Problem details » Write the data out in full and word for word. Do not include images.

Raw data »
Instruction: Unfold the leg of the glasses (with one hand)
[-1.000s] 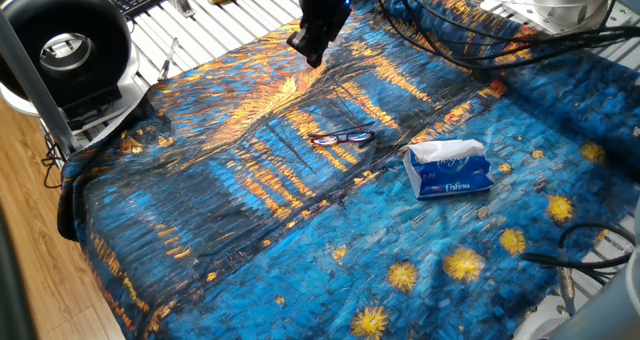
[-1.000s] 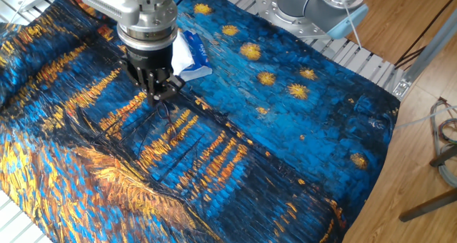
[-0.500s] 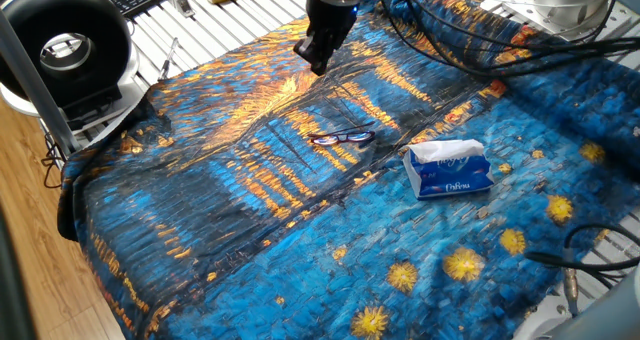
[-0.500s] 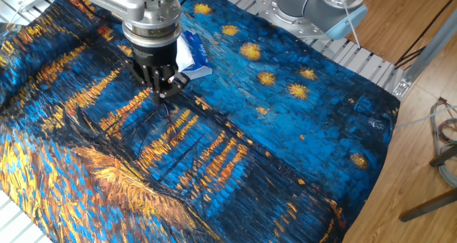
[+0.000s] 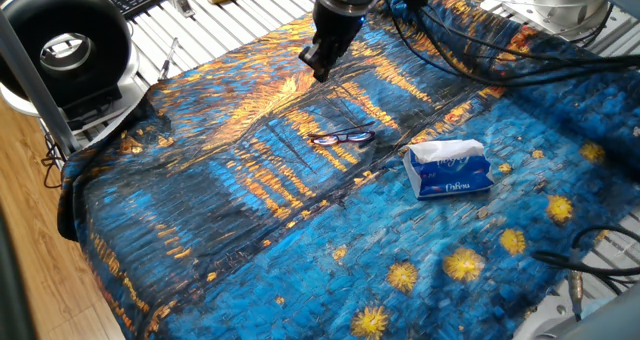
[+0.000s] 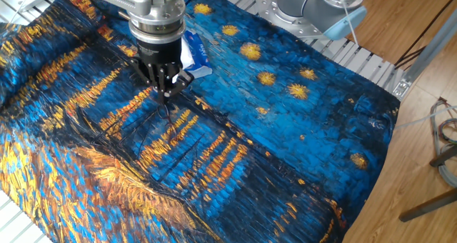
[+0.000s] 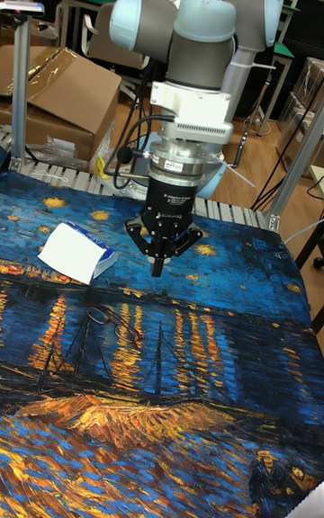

Response to this task »
Instruction: Unfold the leg of the glasses (with one hand)
[-1.000s] 
[-1.000s] 
[-0.500s] 
[-0.500s] 
[+0.000s] 
[+0.000s] 
[+0.000s] 

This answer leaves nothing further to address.